-------- DATA SEGMENT --------
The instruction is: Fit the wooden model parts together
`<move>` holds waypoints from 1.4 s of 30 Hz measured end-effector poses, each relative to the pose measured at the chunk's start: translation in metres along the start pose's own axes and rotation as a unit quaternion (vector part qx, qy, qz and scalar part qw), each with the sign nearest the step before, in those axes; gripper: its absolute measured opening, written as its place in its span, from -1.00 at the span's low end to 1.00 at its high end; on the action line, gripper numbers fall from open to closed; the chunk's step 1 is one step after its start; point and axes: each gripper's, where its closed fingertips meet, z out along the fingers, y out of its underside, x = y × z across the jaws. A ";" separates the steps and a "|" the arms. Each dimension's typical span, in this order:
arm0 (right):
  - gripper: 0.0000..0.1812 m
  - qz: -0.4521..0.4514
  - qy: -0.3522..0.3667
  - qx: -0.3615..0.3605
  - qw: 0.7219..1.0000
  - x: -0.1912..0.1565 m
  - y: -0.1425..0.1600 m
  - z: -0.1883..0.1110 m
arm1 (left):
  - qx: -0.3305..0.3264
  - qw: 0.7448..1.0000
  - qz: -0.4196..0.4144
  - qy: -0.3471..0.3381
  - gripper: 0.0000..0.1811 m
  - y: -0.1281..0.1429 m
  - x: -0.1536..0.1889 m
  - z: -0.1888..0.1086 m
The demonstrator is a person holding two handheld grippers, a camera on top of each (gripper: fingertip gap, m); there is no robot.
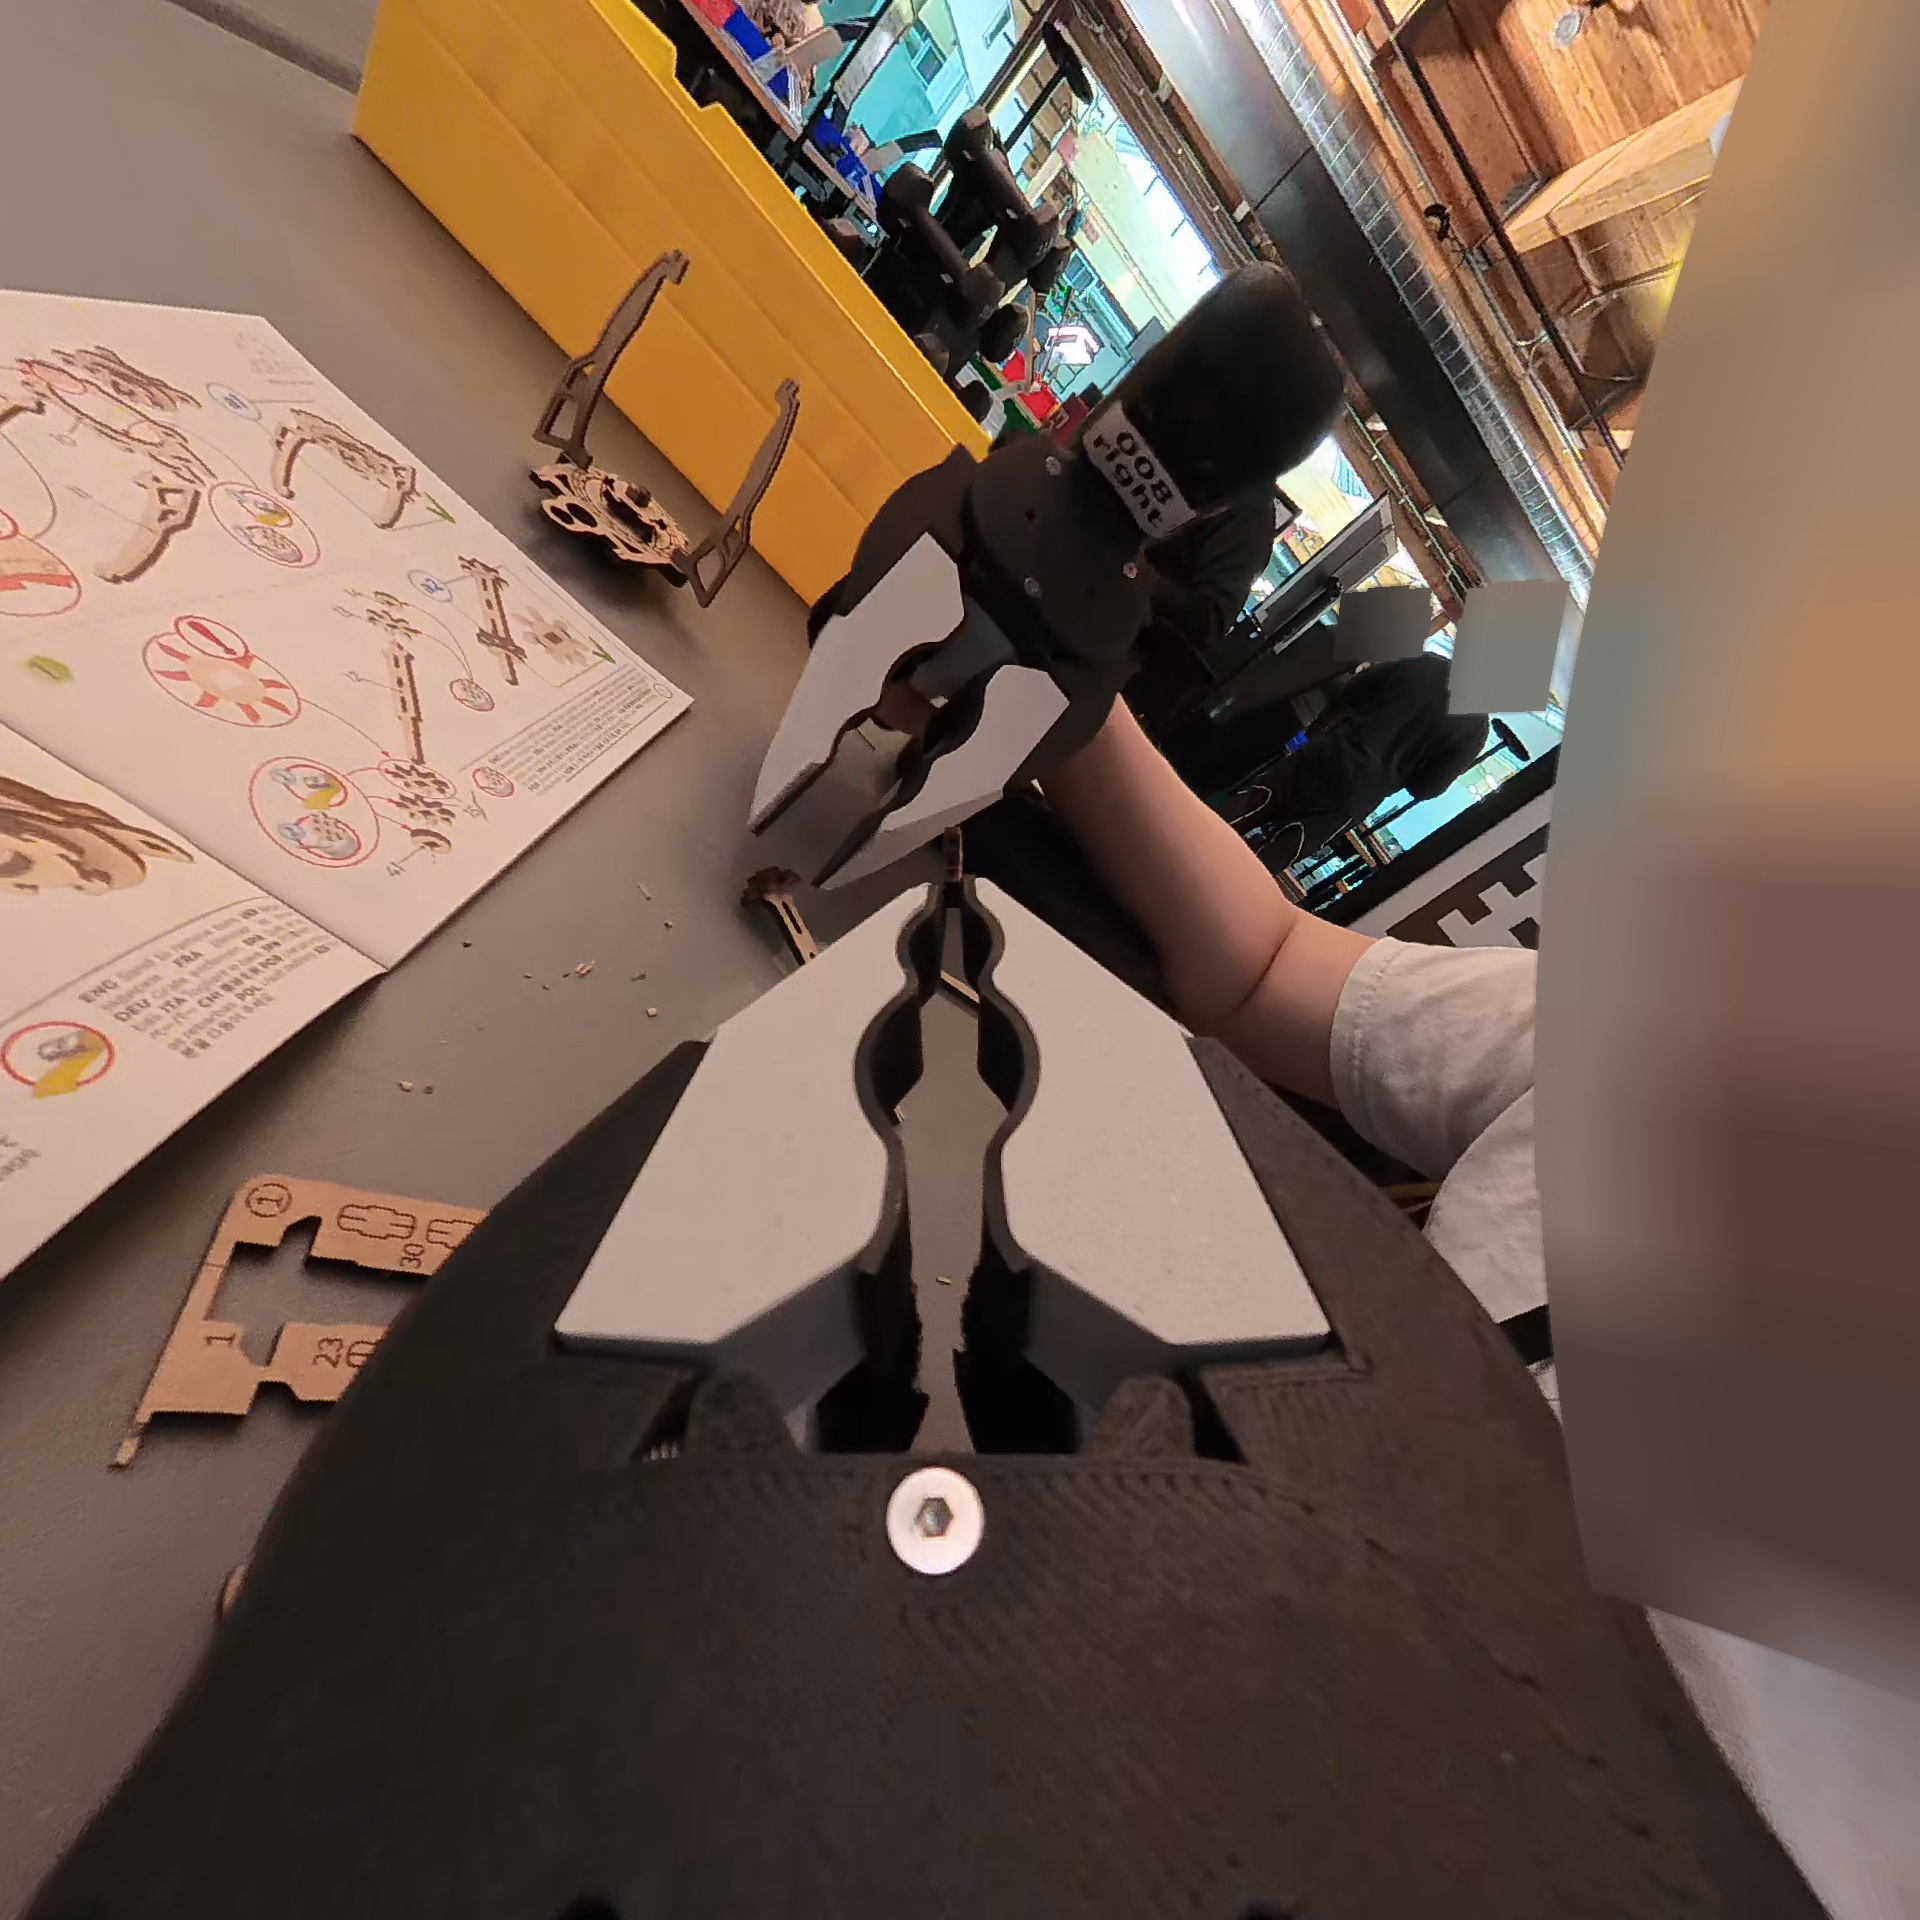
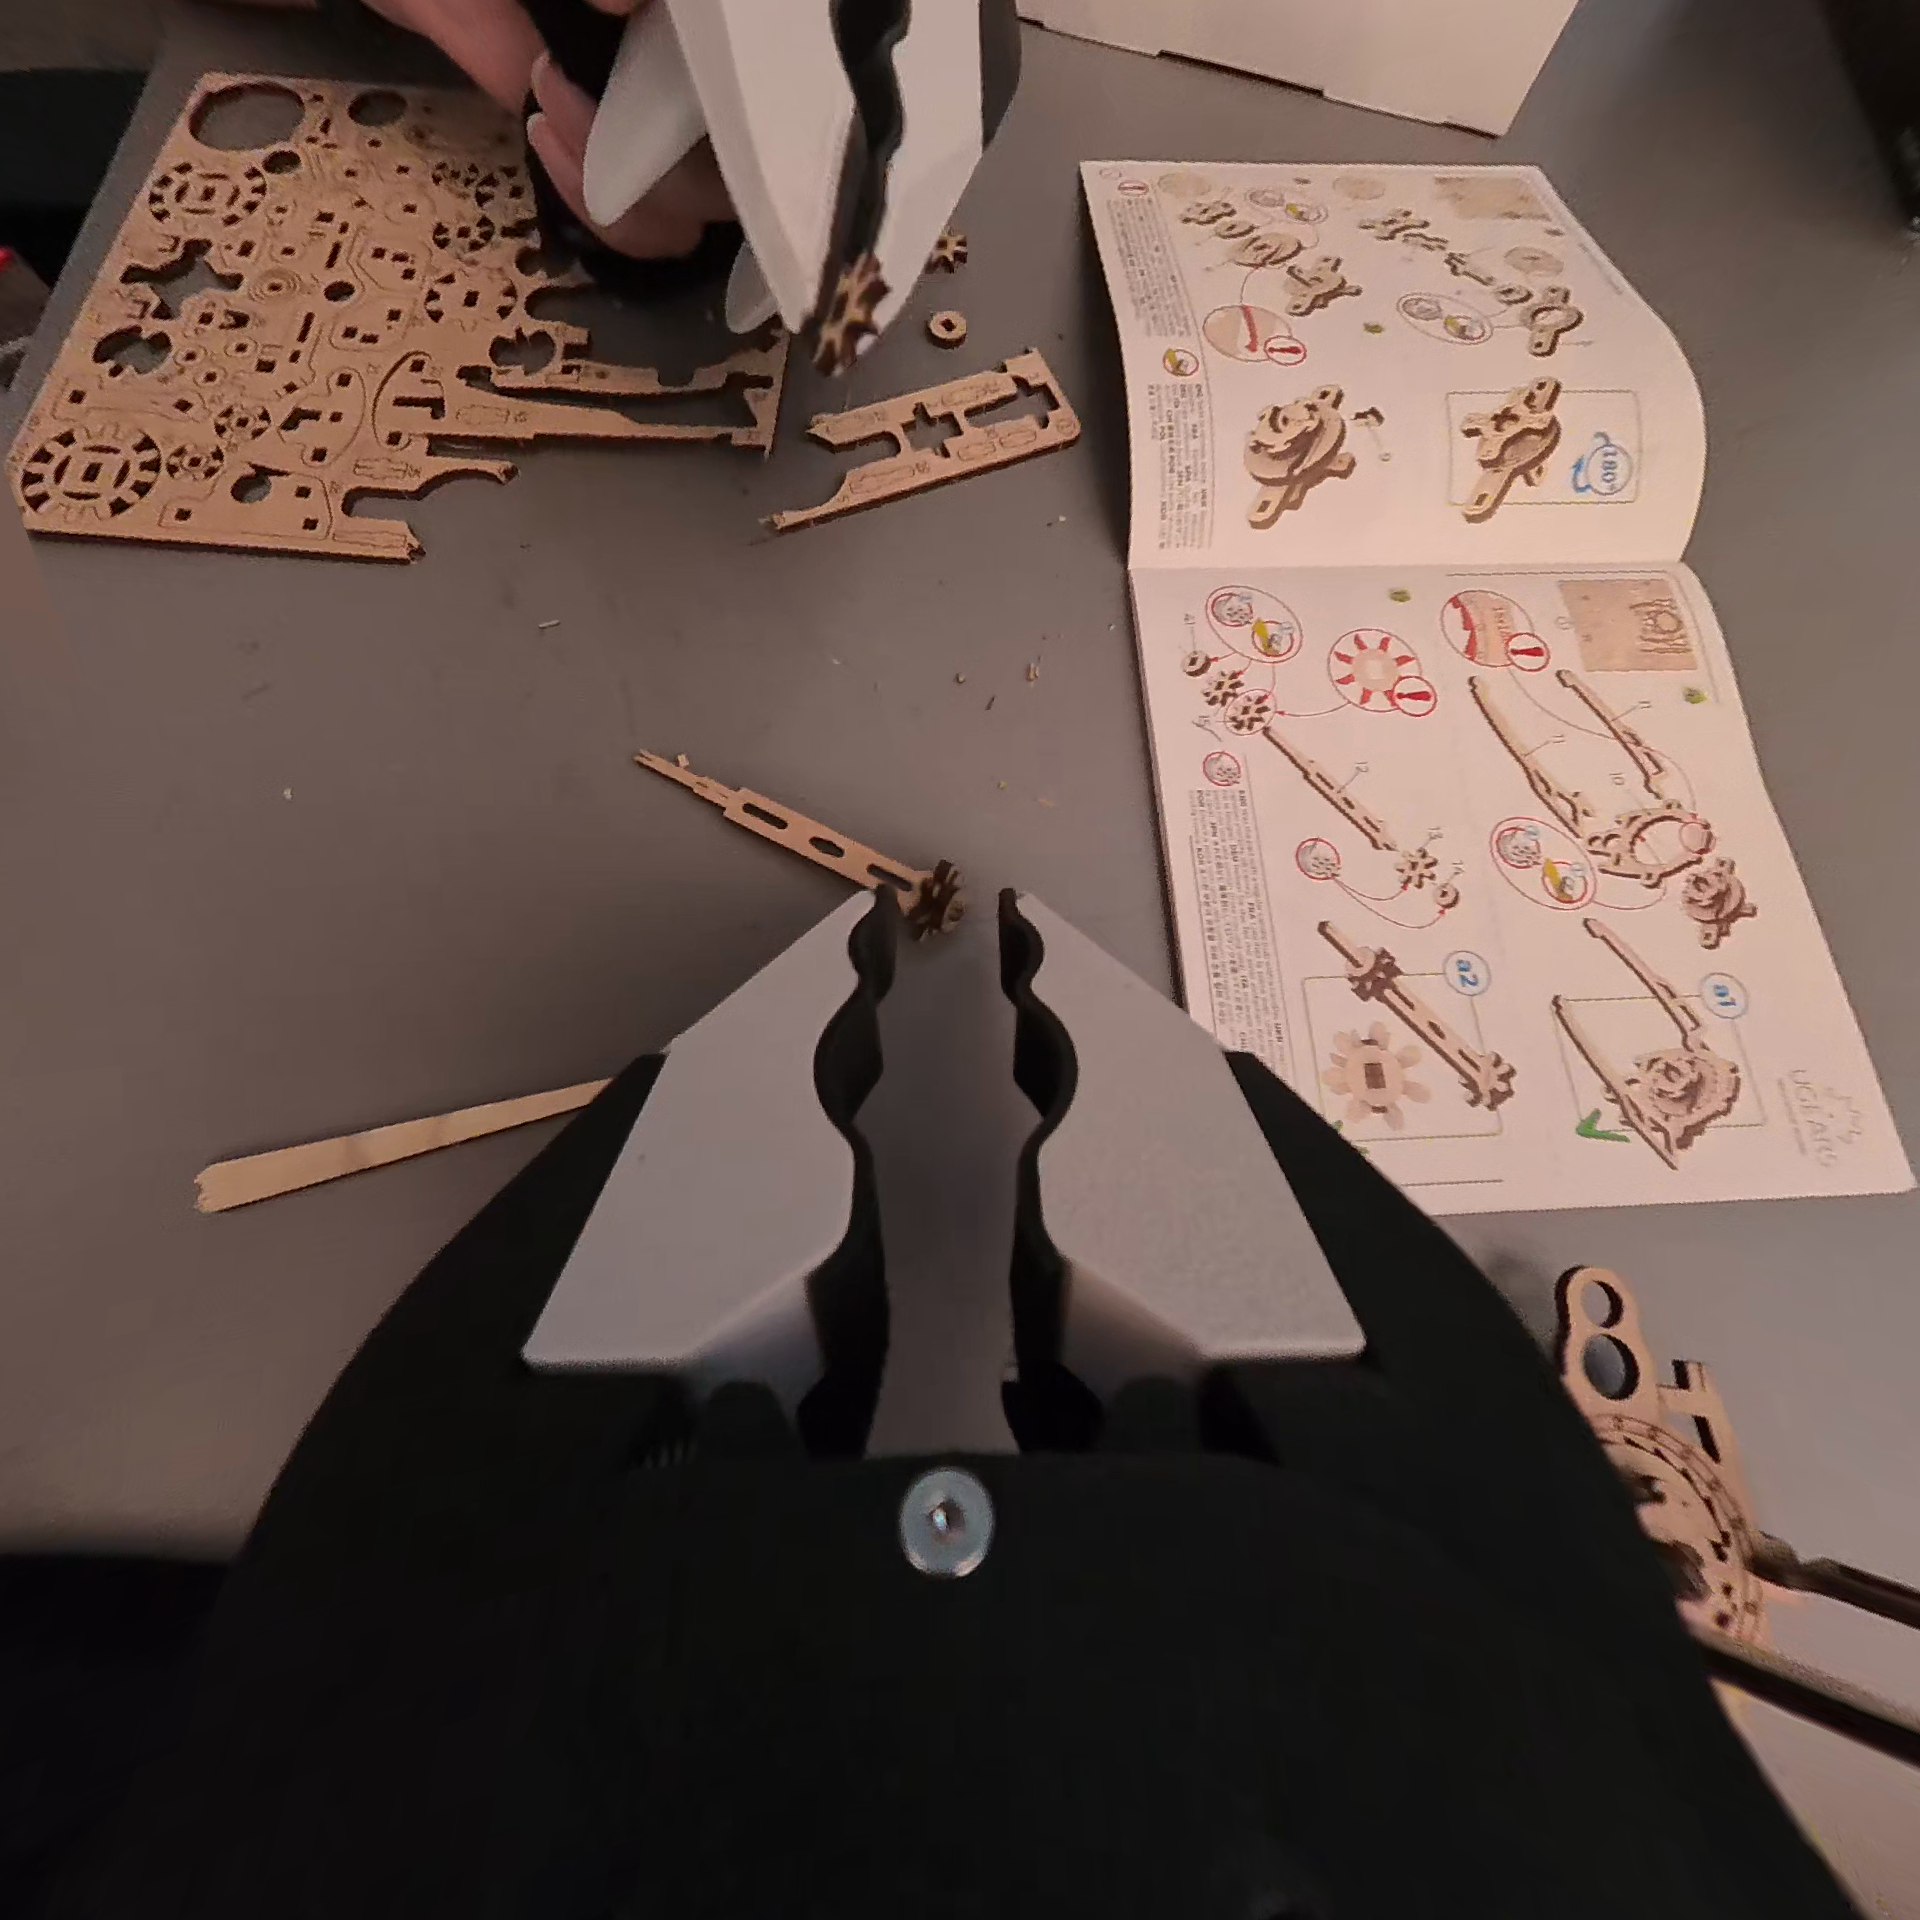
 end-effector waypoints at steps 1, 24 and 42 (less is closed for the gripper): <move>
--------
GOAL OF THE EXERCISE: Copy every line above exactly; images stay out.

RESPONSE BOX:
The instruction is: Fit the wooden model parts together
`<move>` holds waypoints from 1.4 s of 30 Hz measured end-effector poses, each relative to the pose measured at the chunk's start: translation in metres along the start pose's own axes and rotation as a unit quaternion (vector part qx, qy, qz and scalar part qw), each with the sign nearest the step before, in those axes; gripper: its absolute measured opening, written as its place in its span, from -1.00 at the span's low end to 1.00 at its high end; on the action line, gripper numbers fall from open to closed; the chunk's step 1 is one step after its start; point and axes: each gripper's, where its closed fingertips meet, z out along the fingers, y out of its underside, x = y × z across the jaws. A ";" separates the steps and a "|" the arms. Each dimension's typical span, in this order:
arm0 (right):
  - gripper: 0.0000..0.1812 m
  - qz: -0.4521..0.4514
  - qy: -0.3522..0.3667
  - qx: -0.3615..0.3605
  - qw: 0.7219..1.0000
  - x: -0.1912..0.1565 m
  - y: -0.1425..0.1600 m
  - z: -0.1883..0.1110 m
arm1 (left):
  - qx: -0.3305..0.3264
  - qw: 0.7448..1.0000
  - qz: -0.4196..0.4144
  - qy: -0.3471..0.3381
  - gripper: 0.0000..0.1811 m
  - y: -0.1281..0.1429 m
  - x: -0.1536..0.1889 m
  - z: -0.1888..0.1086 m
The demonstrator is a person holding two handheld grippers, a camera on top of each (gripper: fingertip gap, m); there is no robot.
 end-effector waypoints at steps 1, 24 and 42 (less is closed for the gripper): <move>

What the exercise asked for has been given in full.